Arts For Every Body event unveils sculpture, celebrates focus on arts and wellness

By Eileen Persike

MMC Staff

RHINELANDER – There is a new public art piece in Rhinelander.

On display in the Hodag Park beach house, this sculpture – like many works of art, has a story behind it.

More than two years ago, skateboard enthusiasts part of a group called OverIt! approached the Rhinelander City Council after the death of a friend. This started a community collaboration that included ArtStart, community health advocates and the city government.

Artists Witt Siasoco and Norma Dycus Pennycuff talk about the sculpture they unveiled at a Saturday, July 27 Push Against Loneliness event at Hodag Park in Rhinelander. The sculpture is a bench designed to allow for remembrance and contemplation. Photos by Dave Melancon.

“This group came together… and turned what could have been a negative situation into a real positive situation,” said Witt Siasoco, an artist from Minnesota who has been working with OverIt! “There came a realization that there are sports and there are people who like skateboarding – they’re not polar opposites, but a lot of times people who don’t sign up for organized sports don’t have a place to be, they aren’t seen in their own community, and so it all began there.”

When Rhinelander was announced as one of 18 cities in the nation to participate in the national arts and wellness campaign called Arts For Every Body, the decision was made.

“In Rhinelander, the focus has been on social isolation and how bringing people together around art-making supports community building,” said Ashley McLaughlin, Program and Operations Director at ArtStart. “Merging (the efforts by the youth in our community) with Arts For Every Body has been a great way to draw connections between art and health and what can happen when our community comes together.”

The sculpture, “Together,” is a bench designed with the idea of bringing people together to a place of remembrance and contemplation.

“We did workshops with some youth and some elders and different people in the community, and our big question was, ‘What do you need to say to someone you’ve lost connection with?’ We kind of let people boil that down into something – a three or four word phrase,” said Norma Dycus Pennycuff, an artist who worked on the Arts For Everybody project.  “The voices of Rhinelander are recognized and represented in this piece. When you sit on the bench, you’re hearing the voices of local people saying the phrases they wrote.”

The voices are heard through bone conduction, or hearing through touch. It is similar to Air Pod technology, Siasoco said, in that it vibrates the skull.
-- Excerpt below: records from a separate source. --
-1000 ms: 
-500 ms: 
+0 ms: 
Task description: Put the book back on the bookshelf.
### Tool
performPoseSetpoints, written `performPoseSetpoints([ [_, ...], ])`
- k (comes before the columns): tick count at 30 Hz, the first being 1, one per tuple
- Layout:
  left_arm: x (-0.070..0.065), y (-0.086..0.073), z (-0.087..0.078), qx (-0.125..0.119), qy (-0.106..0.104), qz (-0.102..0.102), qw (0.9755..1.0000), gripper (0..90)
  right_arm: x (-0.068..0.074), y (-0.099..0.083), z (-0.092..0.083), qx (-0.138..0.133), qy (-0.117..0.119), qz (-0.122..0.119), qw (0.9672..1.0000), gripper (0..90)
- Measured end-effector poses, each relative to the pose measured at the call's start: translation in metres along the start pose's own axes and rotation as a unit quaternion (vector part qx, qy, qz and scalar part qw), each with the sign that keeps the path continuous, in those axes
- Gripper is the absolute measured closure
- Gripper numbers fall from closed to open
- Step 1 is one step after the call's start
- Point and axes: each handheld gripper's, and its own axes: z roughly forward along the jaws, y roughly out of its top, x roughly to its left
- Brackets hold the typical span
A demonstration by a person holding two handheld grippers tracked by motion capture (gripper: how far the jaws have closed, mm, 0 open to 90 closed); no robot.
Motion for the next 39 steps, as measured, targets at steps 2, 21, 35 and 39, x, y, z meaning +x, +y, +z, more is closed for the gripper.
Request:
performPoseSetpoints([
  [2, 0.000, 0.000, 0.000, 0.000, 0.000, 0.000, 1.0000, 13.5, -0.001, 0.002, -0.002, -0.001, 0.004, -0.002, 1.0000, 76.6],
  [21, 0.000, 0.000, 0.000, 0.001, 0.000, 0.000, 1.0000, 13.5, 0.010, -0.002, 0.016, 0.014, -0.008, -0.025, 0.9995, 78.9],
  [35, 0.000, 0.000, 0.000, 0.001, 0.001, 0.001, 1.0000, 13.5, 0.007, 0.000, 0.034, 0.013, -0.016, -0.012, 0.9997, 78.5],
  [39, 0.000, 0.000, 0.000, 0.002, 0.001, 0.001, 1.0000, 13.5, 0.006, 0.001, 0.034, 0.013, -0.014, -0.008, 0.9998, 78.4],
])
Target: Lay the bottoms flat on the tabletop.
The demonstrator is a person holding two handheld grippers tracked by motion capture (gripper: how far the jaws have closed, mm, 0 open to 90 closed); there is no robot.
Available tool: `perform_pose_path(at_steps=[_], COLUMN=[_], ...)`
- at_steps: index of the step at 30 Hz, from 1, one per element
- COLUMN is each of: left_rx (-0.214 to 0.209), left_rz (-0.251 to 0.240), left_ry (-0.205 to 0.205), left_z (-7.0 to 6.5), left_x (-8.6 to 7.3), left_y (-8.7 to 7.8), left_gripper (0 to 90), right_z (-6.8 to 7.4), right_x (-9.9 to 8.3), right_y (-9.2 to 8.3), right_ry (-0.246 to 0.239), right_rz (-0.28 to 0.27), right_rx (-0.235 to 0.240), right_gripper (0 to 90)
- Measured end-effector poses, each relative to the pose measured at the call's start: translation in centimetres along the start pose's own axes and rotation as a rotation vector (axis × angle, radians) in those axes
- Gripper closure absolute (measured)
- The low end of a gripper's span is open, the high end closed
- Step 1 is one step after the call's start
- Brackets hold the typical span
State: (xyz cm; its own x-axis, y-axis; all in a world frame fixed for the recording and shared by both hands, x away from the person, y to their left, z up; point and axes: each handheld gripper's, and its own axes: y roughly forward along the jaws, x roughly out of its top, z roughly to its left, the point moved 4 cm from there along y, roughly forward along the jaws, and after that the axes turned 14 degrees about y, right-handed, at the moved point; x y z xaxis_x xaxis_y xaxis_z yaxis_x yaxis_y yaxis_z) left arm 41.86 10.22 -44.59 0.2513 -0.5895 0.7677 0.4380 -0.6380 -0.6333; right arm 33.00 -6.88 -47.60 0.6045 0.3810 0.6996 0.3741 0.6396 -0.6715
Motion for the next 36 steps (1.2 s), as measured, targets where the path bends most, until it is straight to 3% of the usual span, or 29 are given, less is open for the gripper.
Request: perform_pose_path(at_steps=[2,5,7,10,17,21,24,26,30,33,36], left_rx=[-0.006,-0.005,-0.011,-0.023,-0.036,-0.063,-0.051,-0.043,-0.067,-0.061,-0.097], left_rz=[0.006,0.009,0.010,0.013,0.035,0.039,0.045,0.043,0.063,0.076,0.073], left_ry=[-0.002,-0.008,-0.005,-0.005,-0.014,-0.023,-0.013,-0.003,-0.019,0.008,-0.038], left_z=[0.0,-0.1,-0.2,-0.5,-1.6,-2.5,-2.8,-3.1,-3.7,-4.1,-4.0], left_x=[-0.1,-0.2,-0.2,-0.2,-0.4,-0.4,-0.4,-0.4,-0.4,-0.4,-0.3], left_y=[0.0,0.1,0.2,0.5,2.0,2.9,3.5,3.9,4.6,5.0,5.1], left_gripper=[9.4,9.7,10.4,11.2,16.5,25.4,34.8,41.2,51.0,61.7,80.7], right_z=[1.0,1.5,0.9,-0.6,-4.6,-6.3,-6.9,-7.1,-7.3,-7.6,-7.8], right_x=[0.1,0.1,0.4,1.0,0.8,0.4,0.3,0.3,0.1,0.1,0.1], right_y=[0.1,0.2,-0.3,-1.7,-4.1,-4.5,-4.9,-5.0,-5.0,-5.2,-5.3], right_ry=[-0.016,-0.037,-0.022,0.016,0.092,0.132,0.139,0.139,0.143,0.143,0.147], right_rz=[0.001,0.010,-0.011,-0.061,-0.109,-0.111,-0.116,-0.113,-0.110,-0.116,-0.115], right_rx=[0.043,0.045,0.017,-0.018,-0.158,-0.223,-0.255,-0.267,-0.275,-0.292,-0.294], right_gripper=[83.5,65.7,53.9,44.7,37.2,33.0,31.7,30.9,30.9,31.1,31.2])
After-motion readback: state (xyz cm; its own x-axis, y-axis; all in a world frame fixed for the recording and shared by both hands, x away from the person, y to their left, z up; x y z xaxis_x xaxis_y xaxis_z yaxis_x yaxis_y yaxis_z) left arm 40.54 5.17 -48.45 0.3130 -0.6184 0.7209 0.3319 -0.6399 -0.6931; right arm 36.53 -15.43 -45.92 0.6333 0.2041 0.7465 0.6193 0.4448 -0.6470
There are four points on the bench where a visitor can lean back, rest their head and cup their ears to listen to community members answer Dycus’s question.

“I think a part of art making is really making it memorable,” Siasoco said. “It was important to make a spectacle; you’ll see the shiny disco ball all over the ceiling – but really it’s a place to come together and meet new people. And hopefully the conversation will spark conversation with a stranger, and you meet somebody new in the community.”

Visitors try out the bench, a sculpture entitled “Together” that allows them to hear messages from community members through bone conduction technology. The bench is located at the Hodag Park beach house in Rhinelander.

The sculpture was unveiled at the city’s first Arts and Health Day on Saturday, July 27 at Hodag Park, during an event called “Push Against Loneliness.”

“Being here today means you’re part of something big and bold,” McLaughlin told those in attendance.

Similar events were being held the same day at the other 17 Arts For Every Body participating communities.

Carrie Mikalauski, a city council member who has been involved in the project, thanked people on behalf of the city.

“This has been a tremendous opportunity for us, and the fact that Rhinelander was chosen to be one of 18 cities throughout the nation – it says something for our little town,” Mikalauski said. The project is not complete, however, as fundraising continues to build a permanent skate park at Hodag Park, near the beach house, along Boom Lake.